> _THE PROBLEM_: Check each line of the data below for the word "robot", then extract the ones that have it.

(EXERCISE MATERIALS Opens)

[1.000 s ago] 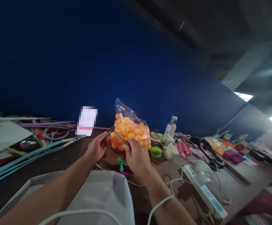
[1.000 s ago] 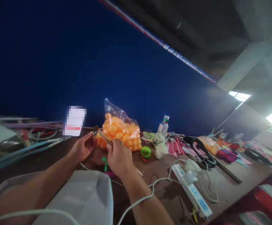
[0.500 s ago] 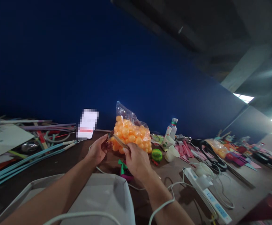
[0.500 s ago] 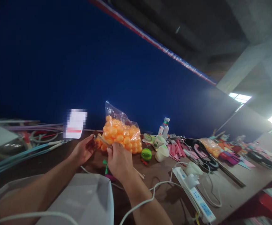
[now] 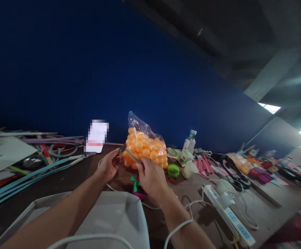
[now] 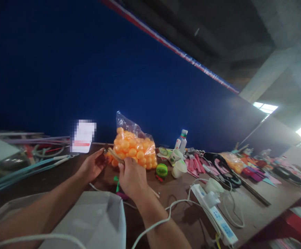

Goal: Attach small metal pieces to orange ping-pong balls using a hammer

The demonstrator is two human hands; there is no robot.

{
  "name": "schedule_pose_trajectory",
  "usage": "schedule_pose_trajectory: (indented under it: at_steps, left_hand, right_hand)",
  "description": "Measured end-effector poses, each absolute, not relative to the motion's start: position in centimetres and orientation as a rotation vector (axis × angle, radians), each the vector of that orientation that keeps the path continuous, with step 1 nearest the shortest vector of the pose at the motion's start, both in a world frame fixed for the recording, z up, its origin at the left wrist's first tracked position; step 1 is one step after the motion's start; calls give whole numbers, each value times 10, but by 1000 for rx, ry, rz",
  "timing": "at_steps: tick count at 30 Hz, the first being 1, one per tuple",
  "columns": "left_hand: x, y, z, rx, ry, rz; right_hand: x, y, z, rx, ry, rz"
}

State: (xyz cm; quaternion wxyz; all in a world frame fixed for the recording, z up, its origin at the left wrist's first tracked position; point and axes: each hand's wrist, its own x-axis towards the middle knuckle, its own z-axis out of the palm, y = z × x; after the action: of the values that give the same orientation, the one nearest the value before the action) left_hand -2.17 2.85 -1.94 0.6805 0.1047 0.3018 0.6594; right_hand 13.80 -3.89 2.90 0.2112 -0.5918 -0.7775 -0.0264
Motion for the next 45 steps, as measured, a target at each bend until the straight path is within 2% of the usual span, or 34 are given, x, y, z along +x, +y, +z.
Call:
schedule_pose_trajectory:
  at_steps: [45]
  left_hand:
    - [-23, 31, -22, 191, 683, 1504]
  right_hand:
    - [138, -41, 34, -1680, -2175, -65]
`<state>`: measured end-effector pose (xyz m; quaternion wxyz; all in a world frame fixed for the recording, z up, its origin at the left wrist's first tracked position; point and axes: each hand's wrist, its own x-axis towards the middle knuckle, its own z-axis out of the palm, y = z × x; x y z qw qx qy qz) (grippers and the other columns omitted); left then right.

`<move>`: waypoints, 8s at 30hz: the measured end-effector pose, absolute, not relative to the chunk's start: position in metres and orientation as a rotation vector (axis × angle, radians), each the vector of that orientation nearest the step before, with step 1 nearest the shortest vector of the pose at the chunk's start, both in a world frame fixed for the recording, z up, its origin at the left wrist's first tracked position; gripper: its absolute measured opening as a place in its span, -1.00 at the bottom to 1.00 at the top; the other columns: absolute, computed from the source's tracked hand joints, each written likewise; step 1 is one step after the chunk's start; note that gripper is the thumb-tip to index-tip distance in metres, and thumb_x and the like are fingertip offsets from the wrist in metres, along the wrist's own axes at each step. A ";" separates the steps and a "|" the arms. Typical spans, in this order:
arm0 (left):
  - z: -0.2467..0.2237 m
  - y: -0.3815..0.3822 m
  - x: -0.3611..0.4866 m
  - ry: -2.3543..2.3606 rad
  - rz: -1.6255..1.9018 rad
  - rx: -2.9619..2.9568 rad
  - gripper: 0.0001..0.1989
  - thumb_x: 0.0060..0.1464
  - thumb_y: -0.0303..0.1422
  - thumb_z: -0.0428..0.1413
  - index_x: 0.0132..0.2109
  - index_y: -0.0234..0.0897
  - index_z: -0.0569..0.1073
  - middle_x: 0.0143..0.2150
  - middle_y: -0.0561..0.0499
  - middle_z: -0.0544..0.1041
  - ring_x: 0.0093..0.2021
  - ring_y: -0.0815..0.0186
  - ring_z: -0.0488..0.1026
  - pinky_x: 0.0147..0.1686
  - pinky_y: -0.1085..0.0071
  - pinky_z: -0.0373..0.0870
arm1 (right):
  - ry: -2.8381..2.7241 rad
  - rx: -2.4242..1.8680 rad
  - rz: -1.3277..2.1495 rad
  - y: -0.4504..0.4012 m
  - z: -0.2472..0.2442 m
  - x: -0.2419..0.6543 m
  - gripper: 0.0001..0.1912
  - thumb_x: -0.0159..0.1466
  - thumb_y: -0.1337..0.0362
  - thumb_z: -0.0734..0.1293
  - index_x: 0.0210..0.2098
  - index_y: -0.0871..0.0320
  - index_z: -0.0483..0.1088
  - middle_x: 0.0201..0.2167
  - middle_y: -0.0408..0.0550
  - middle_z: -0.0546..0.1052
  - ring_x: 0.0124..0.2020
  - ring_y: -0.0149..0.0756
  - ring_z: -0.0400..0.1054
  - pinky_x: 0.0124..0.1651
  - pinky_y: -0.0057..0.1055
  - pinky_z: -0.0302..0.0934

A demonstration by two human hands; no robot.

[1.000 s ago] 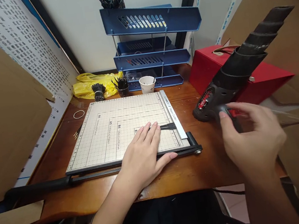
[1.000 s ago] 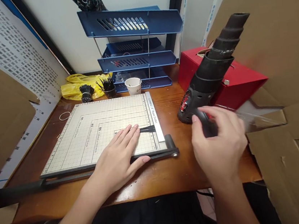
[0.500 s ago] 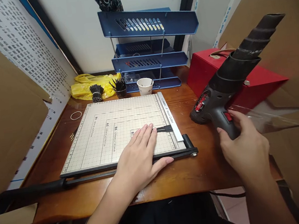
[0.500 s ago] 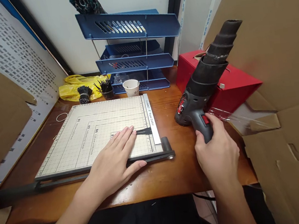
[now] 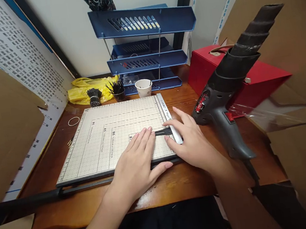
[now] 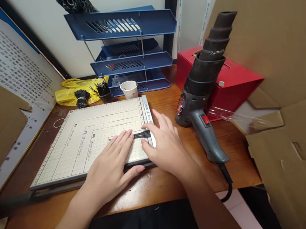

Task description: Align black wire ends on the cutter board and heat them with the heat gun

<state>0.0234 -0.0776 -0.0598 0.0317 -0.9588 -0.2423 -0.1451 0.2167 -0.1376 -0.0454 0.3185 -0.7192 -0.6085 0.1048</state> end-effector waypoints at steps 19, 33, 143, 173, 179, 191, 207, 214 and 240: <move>-0.058 -0.078 0.025 -0.754 -0.440 -2.950 -0.09 0.37 0.19 -0.23 0.39 -0.64 0.23 0.43 -0.43 0.24 0.45 -0.06 0.19 0.40 -0.04 0.23 | -1.544 -1.963 0.272 -0.117 -0.043 0.219 -0.82 0.32 0.22 0.25 -0.23 0.10 0.48 0.36 0.10 0.30 0.41 0.00 0.14 0.37 0.07 0.07; -0.059 -0.079 0.024 -0.777 -0.430 -2.951 -0.08 0.36 0.20 -0.24 0.38 -0.63 0.26 0.43 -0.39 0.25 0.45 -0.06 0.20 0.40 -0.03 0.22 | -1.466 -2.123 0.062 -0.102 -0.040 0.207 -0.90 0.15 0.28 0.34 -0.48 0.14 0.45 0.14 0.02 0.53 0.15 0.10 0.38 0.22 0.10 0.23; -0.059 -0.081 0.025 -0.800 -0.412 -2.946 -0.06 0.35 0.22 -0.24 0.39 -0.62 0.23 0.45 -0.38 0.21 0.47 -0.05 0.15 0.41 -0.01 0.19 | -1.343 -1.831 0.407 -0.117 -0.058 0.214 -0.45 0.33 0.20 0.23 0.29 0.02 0.12 0.25 0.13 0.44 0.27 0.04 0.35 0.29 0.14 0.23; -0.002 0.033 0.085 -0.892 0.038 -3.808 -0.88 0.10 -0.38 0.25 -0.25 -0.29 0.69 -0.38 0.02 0.65 -0.38 0.32 0.51 -0.37 0.46 0.31 | -1.275 -1.702 0.442 -0.135 -0.066 0.214 -0.32 0.20 0.31 0.31 0.31 0.01 0.17 0.33 0.01 0.35 0.36 -0.02 0.23 0.42 0.12 0.14; 0.003 0.032 0.092 -0.849 0.101 -3.679 -0.93 0.07 -0.37 0.30 -0.31 -0.24 0.70 -0.46 0.08 0.62 -0.45 0.37 0.46 -0.38 0.46 0.27 | -1.229 -1.730 0.428 -0.135 -0.067 0.213 -0.27 0.21 0.30 0.33 0.35 -0.03 0.12 0.33 -0.01 0.36 0.34 -0.02 0.26 0.38 0.14 0.17; 0.004 0.030 0.094 -0.750 0.139 -3.542 -0.94 0.09 -0.37 0.30 -0.29 -0.17 0.70 -0.43 0.09 0.63 -0.41 0.34 0.49 -0.38 0.42 0.21 | -1.239 -1.751 0.420 -0.134 -0.067 0.211 -0.28 0.25 0.23 0.34 0.36 -0.04 0.09 0.34 -0.02 0.35 0.34 -0.02 0.26 0.39 0.16 0.15; 0.008 0.026 0.093 -0.651 0.134 -3.475 -0.88 0.08 -0.41 0.23 -0.29 -0.15 0.68 -0.39 0.05 0.64 -0.38 0.29 0.50 -0.36 0.39 0.21 | -1.238 -1.722 0.419 -0.135 -0.066 0.211 -0.31 0.26 0.23 0.35 0.34 -0.02 0.12 0.33 0.06 0.36 0.33 0.04 0.27 0.37 0.20 0.14; 0.014 0.004 0.098 -0.529 0.227 -3.174 -0.83 0.15 -0.48 0.12 -0.33 -0.25 0.61 -0.32 -0.06 0.63 -0.38 0.23 0.47 -0.45 0.34 0.09 | -1.231 -1.725 0.415 -0.135 -0.068 0.213 -0.32 0.26 0.23 0.35 0.34 -0.01 0.14 0.32 0.05 0.37 0.32 0.03 0.28 0.36 0.15 0.18; 0.014 -0.039 0.064 -1.109 -0.999 -4.178 -0.86 0.26 -0.35 0.21 -0.23 -0.23 0.68 -0.24 0.02 0.70 -0.16 0.25 0.62 -0.06 0.34 0.51 | -0.988 -1.334 0.721 -0.147 -0.017 0.218 -0.88 0.25 0.14 0.49 -0.40 -0.02 0.66 -0.33 -0.10 0.58 -0.26 -0.32 0.48 -0.20 -0.39 0.42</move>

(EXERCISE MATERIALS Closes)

> _WRITTEN RESPONSE_:
The demonstrator is two human hands; there is no robot.
A demonstration by two human hands; no robot.

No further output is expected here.